[Saved data entries]
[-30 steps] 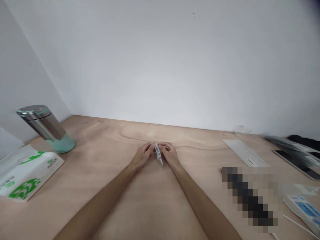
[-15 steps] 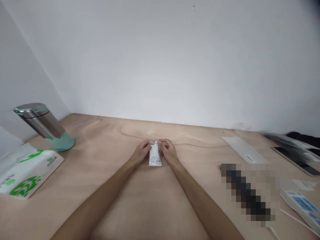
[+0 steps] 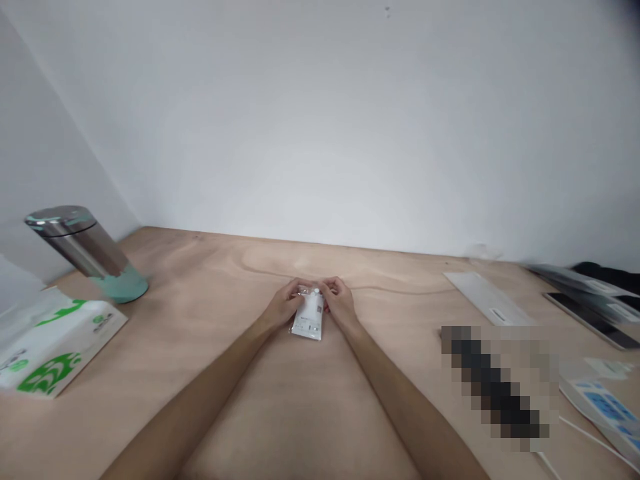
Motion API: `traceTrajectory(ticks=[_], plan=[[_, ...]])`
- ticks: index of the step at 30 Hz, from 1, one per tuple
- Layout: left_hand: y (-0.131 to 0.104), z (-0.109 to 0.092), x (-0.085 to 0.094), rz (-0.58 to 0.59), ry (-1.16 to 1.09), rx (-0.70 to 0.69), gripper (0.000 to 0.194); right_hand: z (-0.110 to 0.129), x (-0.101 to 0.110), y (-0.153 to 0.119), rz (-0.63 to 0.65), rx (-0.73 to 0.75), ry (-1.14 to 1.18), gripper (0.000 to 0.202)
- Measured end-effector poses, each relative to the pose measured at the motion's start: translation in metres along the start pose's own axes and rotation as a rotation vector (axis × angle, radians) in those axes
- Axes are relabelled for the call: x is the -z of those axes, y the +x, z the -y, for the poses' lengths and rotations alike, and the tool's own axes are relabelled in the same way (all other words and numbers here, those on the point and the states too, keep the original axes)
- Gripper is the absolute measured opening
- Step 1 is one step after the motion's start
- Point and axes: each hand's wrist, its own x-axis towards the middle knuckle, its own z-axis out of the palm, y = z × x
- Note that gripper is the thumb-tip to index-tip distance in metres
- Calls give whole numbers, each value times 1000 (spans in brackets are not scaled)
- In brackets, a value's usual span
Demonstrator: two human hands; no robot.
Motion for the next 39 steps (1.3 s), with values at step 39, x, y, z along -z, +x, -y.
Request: traceTrajectory(ticks=[39], plan=[[-4,-9,-8,-110,317,-5,26,1,0,-1,55,168,-447,26]])
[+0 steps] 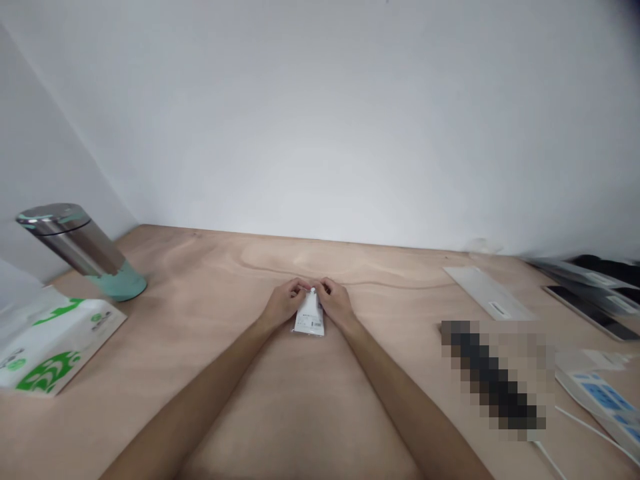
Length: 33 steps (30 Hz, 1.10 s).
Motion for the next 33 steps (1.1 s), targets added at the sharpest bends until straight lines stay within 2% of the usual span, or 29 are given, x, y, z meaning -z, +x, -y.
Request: traceTrajectory(ticks=[33], plan=[[0,2,-2,11,88,-29,23,1,0,0,-3,0,-24,25]])
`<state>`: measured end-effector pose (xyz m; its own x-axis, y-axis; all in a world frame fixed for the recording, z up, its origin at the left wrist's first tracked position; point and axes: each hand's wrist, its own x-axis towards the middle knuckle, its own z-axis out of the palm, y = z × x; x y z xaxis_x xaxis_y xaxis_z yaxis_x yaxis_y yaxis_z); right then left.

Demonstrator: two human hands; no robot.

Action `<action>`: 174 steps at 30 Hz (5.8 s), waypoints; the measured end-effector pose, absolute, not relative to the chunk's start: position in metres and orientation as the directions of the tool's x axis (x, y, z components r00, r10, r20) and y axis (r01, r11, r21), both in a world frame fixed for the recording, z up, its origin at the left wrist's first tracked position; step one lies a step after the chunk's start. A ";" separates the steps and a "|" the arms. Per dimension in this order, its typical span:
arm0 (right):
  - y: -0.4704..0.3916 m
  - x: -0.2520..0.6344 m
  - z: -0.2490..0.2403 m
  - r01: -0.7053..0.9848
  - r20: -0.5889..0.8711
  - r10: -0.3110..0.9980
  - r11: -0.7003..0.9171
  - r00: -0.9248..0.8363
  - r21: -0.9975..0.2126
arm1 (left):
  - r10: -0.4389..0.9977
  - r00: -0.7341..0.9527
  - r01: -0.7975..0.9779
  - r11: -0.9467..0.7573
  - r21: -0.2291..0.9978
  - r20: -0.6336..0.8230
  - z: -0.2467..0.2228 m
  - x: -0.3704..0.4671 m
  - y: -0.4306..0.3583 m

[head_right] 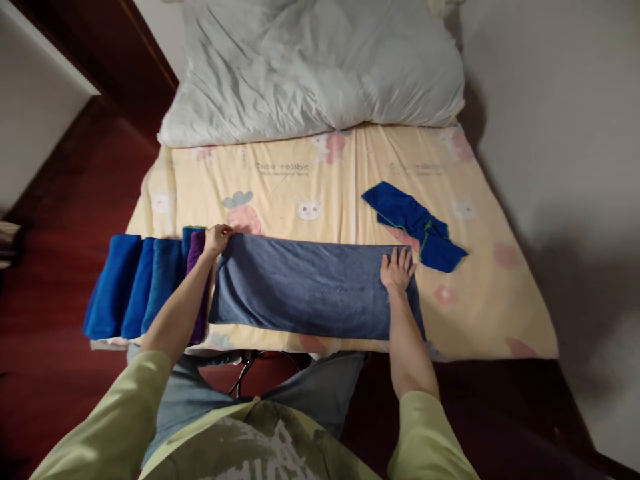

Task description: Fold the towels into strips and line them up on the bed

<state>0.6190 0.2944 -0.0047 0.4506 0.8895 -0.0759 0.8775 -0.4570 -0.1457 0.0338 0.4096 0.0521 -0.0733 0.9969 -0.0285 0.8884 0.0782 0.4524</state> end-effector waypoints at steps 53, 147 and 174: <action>0.117 0.629 0.000 0.947 -0.005 0.962 -0.271 0.274 -0.171 | 0.994 0.102 0.974 -0.108 0.198 0.037 0.040 0.080 0.139; 0.069 0.317 0.001 -0.211 -0.295 0.565 -0.210 0.771 -0.955 | 0.707 0.618 0.767 -0.446 0.462 -0.344 0.049 0.312 0.441; 0.062 0.355 0.036 0.250 -0.008 0.577 -0.365 0.817 -0.897 | 0.798 0.583 0.575 -0.273 0.771 -0.152 0.112 0.288 0.445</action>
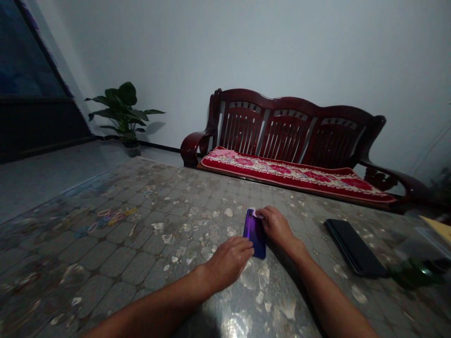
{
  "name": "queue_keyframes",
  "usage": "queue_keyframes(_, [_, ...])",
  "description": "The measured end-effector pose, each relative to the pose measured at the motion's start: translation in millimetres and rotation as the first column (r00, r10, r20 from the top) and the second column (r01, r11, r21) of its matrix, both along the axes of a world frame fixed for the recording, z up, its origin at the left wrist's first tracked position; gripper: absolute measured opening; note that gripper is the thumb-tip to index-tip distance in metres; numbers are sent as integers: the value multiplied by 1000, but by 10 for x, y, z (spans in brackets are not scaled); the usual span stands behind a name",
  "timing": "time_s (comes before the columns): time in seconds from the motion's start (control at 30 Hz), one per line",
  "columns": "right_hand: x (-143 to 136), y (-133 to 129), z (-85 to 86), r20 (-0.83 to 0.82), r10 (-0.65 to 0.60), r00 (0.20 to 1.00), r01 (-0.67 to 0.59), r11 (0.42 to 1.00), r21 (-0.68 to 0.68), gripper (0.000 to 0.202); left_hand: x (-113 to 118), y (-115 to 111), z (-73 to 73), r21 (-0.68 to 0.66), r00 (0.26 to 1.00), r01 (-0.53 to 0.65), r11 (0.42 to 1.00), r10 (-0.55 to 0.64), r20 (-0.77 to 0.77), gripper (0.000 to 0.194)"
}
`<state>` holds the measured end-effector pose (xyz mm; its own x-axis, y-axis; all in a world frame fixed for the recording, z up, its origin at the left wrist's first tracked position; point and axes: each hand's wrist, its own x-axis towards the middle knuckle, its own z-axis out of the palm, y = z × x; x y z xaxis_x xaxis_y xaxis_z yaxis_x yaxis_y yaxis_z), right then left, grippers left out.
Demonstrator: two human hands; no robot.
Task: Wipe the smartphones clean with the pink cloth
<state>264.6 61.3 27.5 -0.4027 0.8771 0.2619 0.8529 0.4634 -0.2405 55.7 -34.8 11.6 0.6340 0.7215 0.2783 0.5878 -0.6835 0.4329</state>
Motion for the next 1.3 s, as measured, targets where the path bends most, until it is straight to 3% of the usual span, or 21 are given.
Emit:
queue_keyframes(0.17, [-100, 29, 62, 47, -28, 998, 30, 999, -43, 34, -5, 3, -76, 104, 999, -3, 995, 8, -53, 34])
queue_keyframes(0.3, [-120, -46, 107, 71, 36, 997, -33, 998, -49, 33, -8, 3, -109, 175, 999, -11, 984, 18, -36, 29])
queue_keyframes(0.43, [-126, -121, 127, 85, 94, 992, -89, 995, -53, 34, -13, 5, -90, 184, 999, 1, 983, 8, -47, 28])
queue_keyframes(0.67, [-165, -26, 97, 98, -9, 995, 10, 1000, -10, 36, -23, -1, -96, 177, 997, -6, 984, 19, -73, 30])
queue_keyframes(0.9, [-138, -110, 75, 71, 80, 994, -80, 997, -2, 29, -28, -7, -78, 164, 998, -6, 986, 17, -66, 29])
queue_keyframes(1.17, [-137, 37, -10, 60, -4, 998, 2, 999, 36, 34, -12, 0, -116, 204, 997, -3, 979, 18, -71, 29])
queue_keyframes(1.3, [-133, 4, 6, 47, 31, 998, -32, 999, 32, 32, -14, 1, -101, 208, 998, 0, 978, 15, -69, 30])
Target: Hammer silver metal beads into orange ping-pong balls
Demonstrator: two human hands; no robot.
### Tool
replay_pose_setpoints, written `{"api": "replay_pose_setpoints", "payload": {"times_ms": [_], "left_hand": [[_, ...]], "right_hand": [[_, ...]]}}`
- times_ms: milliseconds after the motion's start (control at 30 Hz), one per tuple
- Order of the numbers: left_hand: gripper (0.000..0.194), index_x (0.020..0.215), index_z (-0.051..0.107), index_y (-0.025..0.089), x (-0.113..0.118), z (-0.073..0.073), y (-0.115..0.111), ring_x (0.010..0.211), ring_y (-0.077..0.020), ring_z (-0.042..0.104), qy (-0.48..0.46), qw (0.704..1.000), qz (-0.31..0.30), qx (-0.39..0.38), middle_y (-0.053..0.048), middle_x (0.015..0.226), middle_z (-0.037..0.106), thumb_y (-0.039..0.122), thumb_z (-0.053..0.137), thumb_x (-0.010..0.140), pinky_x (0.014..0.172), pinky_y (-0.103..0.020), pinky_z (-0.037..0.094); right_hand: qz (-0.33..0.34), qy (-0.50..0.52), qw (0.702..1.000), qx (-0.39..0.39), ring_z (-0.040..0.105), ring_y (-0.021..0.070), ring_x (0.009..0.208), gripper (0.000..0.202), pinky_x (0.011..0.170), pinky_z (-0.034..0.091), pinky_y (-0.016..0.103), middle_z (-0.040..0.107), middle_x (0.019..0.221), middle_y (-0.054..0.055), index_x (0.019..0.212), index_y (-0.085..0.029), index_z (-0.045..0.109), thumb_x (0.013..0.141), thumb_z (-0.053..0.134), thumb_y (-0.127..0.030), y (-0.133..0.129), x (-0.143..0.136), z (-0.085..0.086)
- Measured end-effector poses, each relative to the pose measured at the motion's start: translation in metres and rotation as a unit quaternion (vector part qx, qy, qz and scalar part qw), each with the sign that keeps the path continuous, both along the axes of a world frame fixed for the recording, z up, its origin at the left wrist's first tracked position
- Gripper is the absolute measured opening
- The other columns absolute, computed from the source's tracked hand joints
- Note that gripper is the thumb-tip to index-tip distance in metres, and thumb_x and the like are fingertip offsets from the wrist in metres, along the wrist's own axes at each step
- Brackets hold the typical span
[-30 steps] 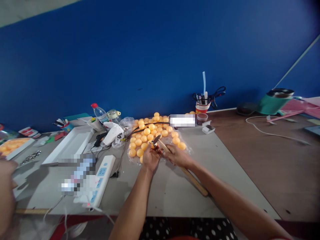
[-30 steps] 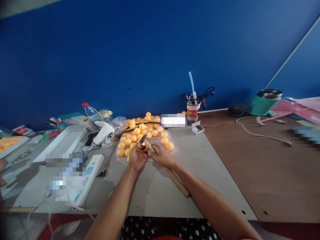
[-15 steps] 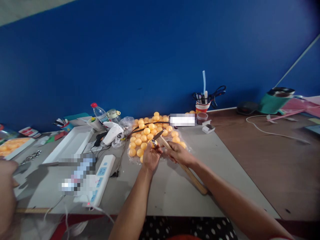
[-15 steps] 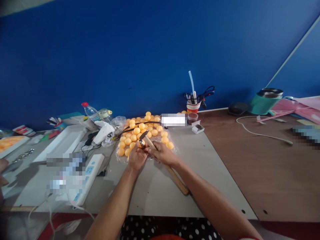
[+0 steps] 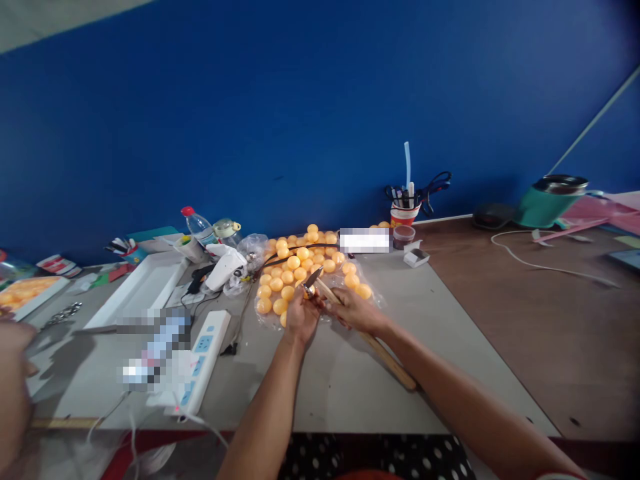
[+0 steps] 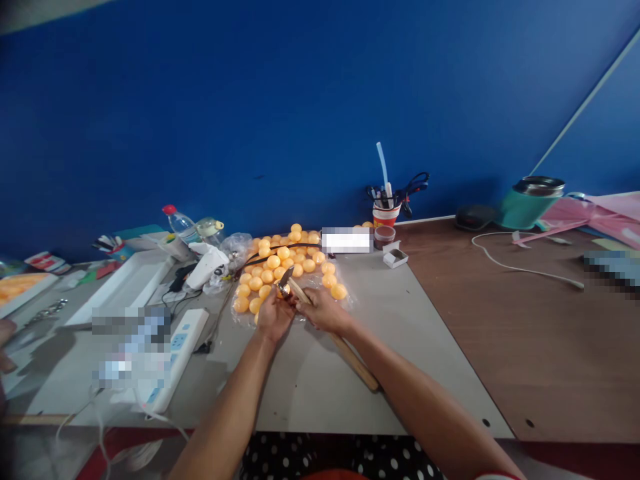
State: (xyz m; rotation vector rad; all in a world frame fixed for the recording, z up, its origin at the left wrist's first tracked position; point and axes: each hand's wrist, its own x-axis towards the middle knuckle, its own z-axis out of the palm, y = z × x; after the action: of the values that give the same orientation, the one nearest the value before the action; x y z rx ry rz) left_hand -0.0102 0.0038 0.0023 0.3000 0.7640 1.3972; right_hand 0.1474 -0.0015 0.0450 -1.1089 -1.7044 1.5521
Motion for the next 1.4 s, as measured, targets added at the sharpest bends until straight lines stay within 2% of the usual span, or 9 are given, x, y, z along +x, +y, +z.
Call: {"api": "replay_pose_setpoints", "payload": {"times_ms": [167, 333, 533, 800, 933, 1100, 1233, 1300, 1400], "left_hand": [[0.026, 0.076, 0.060, 0.015, -0.0004, 0.0010, -0.0006, 0.060, -0.0121, 0.056, -0.001, 1.000, -0.007, 0.013, -0.004, 0.074, 0.062, 0.037, 0.062, 0.089, 0.063, -0.027, 0.048], [0.028, 0.076, 0.061, 0.015, -0.0004, 0.0012, 0.0008, 0.060, -0.0135, 0.057, -0.007, 1.000, 0.006, -0.003, -0.003, 0.069, 0.059, 0.038, 0.058, 0.091, 0.059, -0.027, 0.047], [0.032, 0.075, 0.059, 0.015, -0.0013, 0.0051, -0.0002, 0.057, -0.0114, 0.055, -0.023, 1.000, -0.003, 0.004, -0.005, 0.073, 0.063, 0.041, 0.056, 0.094, 0.060, -0.026, 0.048], [0.040, 0.072, 0.058, 0.017, -0.0011, 0.0045, -0.0005, 0.057, -0.0118, 0.057, -0.024, 1.000, 0.014, 0.014, -0.003, 0.068, 0.062, 0.053, 0.060, 0.089, 0.055, -0.025, 0.047], [0.045, 0.069, 0.056, 0.016, -0.0015, 0.0051, -0.0004, 0.052, -0.0111, 0.053, -0.027, 1.000, 0.007, -0.010, -0.002, 0.064, 0.058, 0.055, 0.054, 0.092, 0.053, -0.026, 0.046], [0.034, 0.079, 0.059, 0.017, -0.0019, 0.0060, -0.0016, 0.052, -0.0083, 0.050, -0.031, 0.999, -0.005, 0.023, -0.002, 0.071, 0.060, 0.048, 0.060, 0.090, 0.057, -0.024, 0.047], [0.023, 0.088, 0.063, 0.018, -0.0034, 0.0046, -0.0021, 0.056, -0.0086, 0.053, -0.035, 0.999, -0.001, 0.024, -0.001, 0.076, 0.063, 0.041, 0.066, 0.086, 0.060, -0.025, 0.047], [0.020, 0.095, 0.064, 0.020, -0.0038, 0.0043, -0.0024, 0.059, -0.0101, 0.057, -0.032, 0.999, -0.005, 0.043, -0.001, 0.078, 0.064, 0.034, 0.070, 0.082, 0.063, -0.026, 0.048], [0.026, 0.095, 0.064, 0.022, -0.0030, 0.0050, -0.0024, 0.068, -0.0136, 0.064, -0.026, 0.997, -0.008, 0.072, 0.001, 0.079, 0.066, 0.018, 0.074, 0.071, 0.068, -0.028, 0.049]], "right_hand": [[0.021, 0.064, 0.998, 0.009, 0.041, 0.0077, 0.038, 0.011, 0.038, 0.035, 0.019, 0.046, 0.049, -0.009, 0.091, -0.020, 0.055, 0.086, 0.056, -0.030, -0.0001, 0.0006, 0.0000], [0.007, -0.011, 1.000, 0.006, 0.045, 0.0084, 0.038, 0.009, 0.036, 0.036, 0.019, 0.047, 0.050, -0.008, 0.083, -0.021, 0.055, 0.083, 0.060, -0.028, 0.0000, -0.0001, -0.0002], [0.018, 0.074, 0.997, -0.001, 0.041, 0.0074, 0.038, 0.015, 0.038, 0.034, 0.019, 0.046, 0.051, -0.009, 0.093, -0.020, 0.055, 0.085, 0.058, -0.033, -0.0002, 0.0014, -0.0010], [0.038, 0.054, 0.998, 0.009, 0.041, 0.0081, 0.038, 0.015, 0.038, 0.034, 0.019, 0.047, 0.050, -0.009, 0.096, -0.020, 0.056, 0.084, 0.058, -0.029, -0.0015, 0.0000, -0.0054], [0.027, 0.008, 1.000, 0.006, 0.043, 0.0081, 0.038, 0.010, 0.037, 0.034, 0.019, 0.047, 0.050, -0.008, 0.084, -0.020, 0.054, 0.083, 0.059, -0.029, -0.0022, -0.0010, -0.0021], [0.025, 0.092, 0.995, -0.004, 0.039, 0.0068, 0.037, 0.021, 0.037, 0.031, 0.019, 0.045, 0.051, -0.010, 0.098, -0.019, 0.056, 0.085, 0.058, -0.035, -0.0014, 0.0013, 0.0001], [0.030, 0.096, 0.995, -0.004, 0.039, 0.0068, 0.037, 0.023, 0.037, 0.029, 0.019, 0.045, 0.051, -0.010, 0.098, -0.019, 0.056, 0.084, 0.060, -0.037, -0.0004, 0.0021, -0.0013], [0.035, 0.097, 0.995, 0.001, 0.039, 0.0068, 0.037, 0.022, 0.037, 0.030, 0.019, 0.044, 0.051, -0.010, 0.097, -0.019, 0.056, 0.085, 0.060, -0.037, -0.0008, 0.0019, -0.0010], [0.030, 0.091, 0.995, 0.008, 0.039, 0.0068, 0.037, 0.020, 0.038, 0.030, 0.020, 0.044, 0.051, -0.010, 0.097, -0.019, 0.055, 0.086, 0.058, -0.036, -0.0019, 0.0018, 0.0003]]}}
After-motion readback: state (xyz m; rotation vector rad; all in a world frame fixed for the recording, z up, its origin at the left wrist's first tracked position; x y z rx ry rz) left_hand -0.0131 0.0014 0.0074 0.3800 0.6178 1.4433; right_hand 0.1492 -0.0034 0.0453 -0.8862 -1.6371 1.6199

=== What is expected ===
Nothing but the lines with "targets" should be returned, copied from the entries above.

=== Response to the task ===
Motion for the next 33 steps (1.1 s), targets added at the sharpest bends until straight lines stay within 2% of the usual span, or 29 are given, x, y, z meaning -z, +x, -y.
Motion for the next 1.3 s, as measured, targets where the path bends most, until it is straight to 3% of the usual span, or 21 are given.
Motion for the next 1.4 s, as measured, targets added at the sharpest bends until straight lines stay within 2% of the usual span, or 9 are given, x, y, z along +x, +y, +z.

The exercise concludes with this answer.